Related: How To Improve Employee Morale and Job Satisfaction


Financiers score governmental or governance factors based on a company's leadership and operation methods. Investors usually want to fund companies that perform democratic operations where everyone involved has equal and valued representation in decision-making. They also look for checks and balances in power, so colleagues can work together to create excellent products and meet customer needs. These kinds of assurances can prevent fraud and conflicts of interest and increase ethical business practices. Another primary part of governance standards is ensuring proper and transparent accounting and documentation strategies and adhering to all applicable legal regulations.

Benefits of ESG investing

ESG investing provides accountability for the conduct of organizations. Here are some benefits of this process:

  • Protection for the environment: As the negative effects of pollution increase and create challenges for the health of communities, ESG investing inspires businesses to increase their sustainability strategies. This can aid in the protection of both the environment and people.

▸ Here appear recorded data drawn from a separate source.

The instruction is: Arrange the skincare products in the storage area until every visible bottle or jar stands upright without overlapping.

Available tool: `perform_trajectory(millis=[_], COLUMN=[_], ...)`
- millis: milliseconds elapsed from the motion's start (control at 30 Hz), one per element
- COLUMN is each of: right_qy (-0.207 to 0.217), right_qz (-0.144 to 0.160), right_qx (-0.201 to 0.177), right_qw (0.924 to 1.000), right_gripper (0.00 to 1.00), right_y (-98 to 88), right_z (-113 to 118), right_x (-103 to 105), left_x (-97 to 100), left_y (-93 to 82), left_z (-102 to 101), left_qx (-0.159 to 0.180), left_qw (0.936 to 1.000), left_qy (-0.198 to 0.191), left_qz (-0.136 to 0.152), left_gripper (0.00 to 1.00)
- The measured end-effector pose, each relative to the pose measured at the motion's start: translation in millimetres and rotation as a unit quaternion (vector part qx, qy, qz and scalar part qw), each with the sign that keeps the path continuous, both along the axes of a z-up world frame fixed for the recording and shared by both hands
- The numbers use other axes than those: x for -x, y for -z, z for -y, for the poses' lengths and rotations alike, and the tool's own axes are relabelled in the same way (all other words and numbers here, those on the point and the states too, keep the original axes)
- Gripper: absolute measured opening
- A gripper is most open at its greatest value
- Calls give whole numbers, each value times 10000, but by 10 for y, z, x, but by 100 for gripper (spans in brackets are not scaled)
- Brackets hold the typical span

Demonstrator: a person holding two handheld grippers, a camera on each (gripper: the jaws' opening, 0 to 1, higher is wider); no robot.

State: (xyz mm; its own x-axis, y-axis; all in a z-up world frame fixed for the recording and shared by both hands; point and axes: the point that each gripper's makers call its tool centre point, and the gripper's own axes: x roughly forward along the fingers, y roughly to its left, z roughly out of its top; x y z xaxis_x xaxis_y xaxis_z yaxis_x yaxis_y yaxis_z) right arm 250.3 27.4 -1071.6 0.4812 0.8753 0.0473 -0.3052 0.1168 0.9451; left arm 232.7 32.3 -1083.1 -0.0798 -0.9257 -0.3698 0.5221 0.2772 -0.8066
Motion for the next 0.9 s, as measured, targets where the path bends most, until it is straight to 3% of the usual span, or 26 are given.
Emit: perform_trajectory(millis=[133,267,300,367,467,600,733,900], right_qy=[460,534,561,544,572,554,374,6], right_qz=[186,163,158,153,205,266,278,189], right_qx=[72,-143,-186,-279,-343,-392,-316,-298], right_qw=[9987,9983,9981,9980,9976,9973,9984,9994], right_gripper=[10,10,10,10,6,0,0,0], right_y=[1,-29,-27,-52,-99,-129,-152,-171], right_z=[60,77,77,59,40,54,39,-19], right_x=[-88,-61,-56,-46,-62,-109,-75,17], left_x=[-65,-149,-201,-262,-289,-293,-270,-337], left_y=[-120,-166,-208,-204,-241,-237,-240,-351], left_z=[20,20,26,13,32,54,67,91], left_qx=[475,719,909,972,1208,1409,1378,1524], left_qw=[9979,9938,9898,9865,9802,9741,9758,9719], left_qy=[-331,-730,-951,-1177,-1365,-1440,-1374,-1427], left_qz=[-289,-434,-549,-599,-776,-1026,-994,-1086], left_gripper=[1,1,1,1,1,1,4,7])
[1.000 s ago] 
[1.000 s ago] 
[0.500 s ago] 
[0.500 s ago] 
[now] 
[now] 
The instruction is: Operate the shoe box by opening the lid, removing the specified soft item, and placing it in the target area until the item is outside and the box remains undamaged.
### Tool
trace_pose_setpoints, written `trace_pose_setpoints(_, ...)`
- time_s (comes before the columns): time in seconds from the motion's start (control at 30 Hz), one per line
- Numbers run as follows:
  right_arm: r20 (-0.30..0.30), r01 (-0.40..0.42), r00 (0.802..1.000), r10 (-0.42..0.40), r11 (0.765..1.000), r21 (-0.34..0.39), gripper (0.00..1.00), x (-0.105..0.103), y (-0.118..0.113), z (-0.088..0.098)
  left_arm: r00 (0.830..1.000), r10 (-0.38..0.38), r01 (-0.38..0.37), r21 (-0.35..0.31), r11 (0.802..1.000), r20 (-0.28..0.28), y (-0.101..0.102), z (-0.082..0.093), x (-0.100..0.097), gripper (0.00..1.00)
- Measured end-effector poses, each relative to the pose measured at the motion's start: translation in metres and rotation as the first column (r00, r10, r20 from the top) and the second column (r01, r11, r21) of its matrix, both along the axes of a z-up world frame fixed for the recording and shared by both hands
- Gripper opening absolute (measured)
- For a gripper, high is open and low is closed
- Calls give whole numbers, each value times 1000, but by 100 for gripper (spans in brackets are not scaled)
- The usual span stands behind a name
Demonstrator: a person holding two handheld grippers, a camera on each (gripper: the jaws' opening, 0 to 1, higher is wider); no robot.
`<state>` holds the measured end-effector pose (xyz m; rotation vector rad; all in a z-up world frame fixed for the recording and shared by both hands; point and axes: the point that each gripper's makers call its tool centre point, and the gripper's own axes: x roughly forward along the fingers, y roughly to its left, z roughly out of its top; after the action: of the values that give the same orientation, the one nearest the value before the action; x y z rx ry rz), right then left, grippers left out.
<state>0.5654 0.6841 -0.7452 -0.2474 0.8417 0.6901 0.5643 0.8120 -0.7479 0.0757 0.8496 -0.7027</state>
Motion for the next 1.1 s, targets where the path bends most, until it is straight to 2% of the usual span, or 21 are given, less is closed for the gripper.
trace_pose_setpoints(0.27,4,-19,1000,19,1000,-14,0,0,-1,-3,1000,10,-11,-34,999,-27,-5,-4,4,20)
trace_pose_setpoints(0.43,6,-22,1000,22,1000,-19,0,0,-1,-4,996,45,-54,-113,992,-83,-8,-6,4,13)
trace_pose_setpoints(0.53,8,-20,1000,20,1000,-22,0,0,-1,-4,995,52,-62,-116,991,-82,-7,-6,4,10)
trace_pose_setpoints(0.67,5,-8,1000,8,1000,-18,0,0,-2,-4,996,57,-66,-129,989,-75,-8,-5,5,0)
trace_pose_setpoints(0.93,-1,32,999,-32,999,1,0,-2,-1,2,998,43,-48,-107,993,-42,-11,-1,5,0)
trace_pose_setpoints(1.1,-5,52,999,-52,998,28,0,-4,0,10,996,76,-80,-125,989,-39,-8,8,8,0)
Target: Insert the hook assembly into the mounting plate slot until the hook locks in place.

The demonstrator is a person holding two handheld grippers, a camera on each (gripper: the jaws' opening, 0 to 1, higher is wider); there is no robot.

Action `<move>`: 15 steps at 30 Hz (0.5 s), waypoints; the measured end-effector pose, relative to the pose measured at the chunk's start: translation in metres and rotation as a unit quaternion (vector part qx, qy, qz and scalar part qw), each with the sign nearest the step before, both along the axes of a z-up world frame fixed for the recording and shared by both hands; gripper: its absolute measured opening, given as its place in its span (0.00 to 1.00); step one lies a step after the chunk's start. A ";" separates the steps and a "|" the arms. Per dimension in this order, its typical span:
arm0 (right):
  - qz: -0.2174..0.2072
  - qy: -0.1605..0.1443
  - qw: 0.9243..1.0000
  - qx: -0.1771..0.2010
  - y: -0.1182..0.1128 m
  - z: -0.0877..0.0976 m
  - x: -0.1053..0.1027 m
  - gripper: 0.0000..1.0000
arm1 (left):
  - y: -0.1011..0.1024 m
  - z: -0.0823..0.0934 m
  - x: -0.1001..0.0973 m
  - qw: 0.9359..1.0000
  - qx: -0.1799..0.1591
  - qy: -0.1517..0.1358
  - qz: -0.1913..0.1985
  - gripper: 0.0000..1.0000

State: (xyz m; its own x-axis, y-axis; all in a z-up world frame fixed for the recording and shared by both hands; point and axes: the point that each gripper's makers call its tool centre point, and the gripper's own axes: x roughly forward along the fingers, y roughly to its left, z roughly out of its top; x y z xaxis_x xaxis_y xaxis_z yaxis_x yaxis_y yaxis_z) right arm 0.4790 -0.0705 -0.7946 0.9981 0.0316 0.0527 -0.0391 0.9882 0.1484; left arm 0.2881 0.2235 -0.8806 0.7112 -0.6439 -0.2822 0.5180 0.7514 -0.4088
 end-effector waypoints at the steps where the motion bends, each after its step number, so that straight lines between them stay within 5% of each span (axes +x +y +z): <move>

  • Strong communities: ESG investing encourages businesses to improve the social impact of their operational practices. This might involve implementing social programs and can have positive benefits for community members, fostering collaboration and financial stability.

  • High-quality products and services: Businesses seeking ESG investing can feel motivated to meet the criteria, leading to higher quality products and services. This could be partly due to more satisfied and productive employees and better workflow systems.